Work order: Look below for the line that contains "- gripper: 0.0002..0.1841", then copy it and each following line exactly, through and including the line that contains "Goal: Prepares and".

****************************************

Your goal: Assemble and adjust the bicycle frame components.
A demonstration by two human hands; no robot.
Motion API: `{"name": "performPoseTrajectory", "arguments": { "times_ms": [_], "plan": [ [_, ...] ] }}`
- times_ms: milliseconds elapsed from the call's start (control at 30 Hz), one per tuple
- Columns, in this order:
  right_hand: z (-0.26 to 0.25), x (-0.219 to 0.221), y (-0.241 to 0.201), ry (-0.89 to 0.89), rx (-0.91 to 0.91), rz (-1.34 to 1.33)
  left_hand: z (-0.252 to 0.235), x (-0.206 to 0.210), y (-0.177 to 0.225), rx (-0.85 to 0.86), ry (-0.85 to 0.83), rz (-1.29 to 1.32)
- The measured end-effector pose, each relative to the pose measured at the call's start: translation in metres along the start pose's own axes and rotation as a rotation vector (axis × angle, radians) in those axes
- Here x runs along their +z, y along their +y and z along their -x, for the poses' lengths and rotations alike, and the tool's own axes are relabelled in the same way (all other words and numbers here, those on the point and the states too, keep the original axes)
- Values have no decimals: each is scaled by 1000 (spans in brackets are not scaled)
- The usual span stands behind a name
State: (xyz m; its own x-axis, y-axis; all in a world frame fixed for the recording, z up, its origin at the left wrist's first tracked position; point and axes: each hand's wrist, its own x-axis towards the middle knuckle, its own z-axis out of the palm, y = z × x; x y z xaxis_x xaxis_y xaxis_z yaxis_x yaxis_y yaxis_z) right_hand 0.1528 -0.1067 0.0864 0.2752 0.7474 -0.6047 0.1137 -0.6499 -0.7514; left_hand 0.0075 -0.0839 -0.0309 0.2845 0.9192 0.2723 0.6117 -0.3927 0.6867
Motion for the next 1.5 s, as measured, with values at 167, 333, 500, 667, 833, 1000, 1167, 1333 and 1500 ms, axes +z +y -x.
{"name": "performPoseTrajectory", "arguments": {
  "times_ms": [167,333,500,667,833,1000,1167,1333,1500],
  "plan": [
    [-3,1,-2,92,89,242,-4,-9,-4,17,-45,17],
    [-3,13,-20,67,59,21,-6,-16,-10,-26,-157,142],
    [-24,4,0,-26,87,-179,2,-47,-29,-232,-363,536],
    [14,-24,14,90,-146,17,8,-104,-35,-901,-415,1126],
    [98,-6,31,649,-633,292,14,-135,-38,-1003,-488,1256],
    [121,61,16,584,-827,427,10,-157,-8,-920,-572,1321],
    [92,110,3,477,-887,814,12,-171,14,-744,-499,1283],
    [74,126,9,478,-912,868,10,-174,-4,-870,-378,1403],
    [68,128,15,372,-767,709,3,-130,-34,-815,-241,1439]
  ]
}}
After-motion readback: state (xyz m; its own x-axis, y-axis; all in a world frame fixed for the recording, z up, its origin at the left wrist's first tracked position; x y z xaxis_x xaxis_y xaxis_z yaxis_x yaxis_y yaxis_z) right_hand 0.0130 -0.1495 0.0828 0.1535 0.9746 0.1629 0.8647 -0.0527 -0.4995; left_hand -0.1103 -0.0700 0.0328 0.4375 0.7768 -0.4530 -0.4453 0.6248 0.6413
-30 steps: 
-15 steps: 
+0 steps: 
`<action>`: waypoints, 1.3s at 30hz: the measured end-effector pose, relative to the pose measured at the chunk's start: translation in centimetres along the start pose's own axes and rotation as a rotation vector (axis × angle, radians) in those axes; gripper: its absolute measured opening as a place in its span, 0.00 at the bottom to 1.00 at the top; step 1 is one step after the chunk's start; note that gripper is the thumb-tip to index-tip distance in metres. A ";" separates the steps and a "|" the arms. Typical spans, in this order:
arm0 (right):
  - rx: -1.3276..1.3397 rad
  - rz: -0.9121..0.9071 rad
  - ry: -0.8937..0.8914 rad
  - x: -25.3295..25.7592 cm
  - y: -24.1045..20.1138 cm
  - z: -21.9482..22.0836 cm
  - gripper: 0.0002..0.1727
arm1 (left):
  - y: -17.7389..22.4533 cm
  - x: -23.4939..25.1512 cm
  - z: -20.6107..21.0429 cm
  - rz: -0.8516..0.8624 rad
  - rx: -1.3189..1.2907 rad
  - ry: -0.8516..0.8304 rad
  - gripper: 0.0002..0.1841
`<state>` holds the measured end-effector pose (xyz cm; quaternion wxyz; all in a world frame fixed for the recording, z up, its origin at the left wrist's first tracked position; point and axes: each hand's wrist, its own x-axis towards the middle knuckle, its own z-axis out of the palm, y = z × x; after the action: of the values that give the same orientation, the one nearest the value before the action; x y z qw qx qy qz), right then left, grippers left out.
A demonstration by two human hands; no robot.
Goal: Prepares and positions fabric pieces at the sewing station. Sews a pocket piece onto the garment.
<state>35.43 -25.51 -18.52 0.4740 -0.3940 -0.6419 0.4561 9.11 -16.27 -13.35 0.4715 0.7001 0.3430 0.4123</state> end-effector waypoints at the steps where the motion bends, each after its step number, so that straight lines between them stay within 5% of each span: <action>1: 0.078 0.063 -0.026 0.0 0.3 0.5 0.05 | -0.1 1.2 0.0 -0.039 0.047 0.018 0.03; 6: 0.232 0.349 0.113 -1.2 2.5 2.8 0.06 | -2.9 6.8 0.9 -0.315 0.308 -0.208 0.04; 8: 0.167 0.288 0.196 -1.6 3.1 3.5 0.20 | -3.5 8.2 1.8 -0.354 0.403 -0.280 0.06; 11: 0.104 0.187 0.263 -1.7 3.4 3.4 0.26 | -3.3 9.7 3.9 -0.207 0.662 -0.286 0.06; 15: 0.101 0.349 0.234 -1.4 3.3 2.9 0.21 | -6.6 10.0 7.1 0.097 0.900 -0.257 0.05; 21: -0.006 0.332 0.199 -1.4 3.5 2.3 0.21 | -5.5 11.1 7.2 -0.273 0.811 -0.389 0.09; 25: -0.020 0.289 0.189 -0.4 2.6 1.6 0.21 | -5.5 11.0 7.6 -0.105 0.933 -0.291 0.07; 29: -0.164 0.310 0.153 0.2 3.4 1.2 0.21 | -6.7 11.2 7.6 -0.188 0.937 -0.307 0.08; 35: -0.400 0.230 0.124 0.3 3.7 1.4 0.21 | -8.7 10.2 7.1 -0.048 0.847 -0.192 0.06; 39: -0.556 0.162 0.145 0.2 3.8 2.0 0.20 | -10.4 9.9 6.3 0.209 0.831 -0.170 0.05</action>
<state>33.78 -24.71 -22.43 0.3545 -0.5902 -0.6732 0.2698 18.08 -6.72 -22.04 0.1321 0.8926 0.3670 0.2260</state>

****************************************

Solution to this task:
  - gripper: 0.0002..0.1841
`<state>` holds the measured end-effector pose (xyz cm; quaternion wxyz; all in a world frame fixed for the recording, z up, its origin at the left wrist's first tracked position; point and axes: each hand's wrist, its own x-axis towards the middle knuckle, its own z-axis out of the palm, y = z × x; after the action: of the values that give the same orientation, the one nearest the value before the action; x y z qw qx qy qz), right then left, grippers left out.
A demonstration by two human hands; no robot.
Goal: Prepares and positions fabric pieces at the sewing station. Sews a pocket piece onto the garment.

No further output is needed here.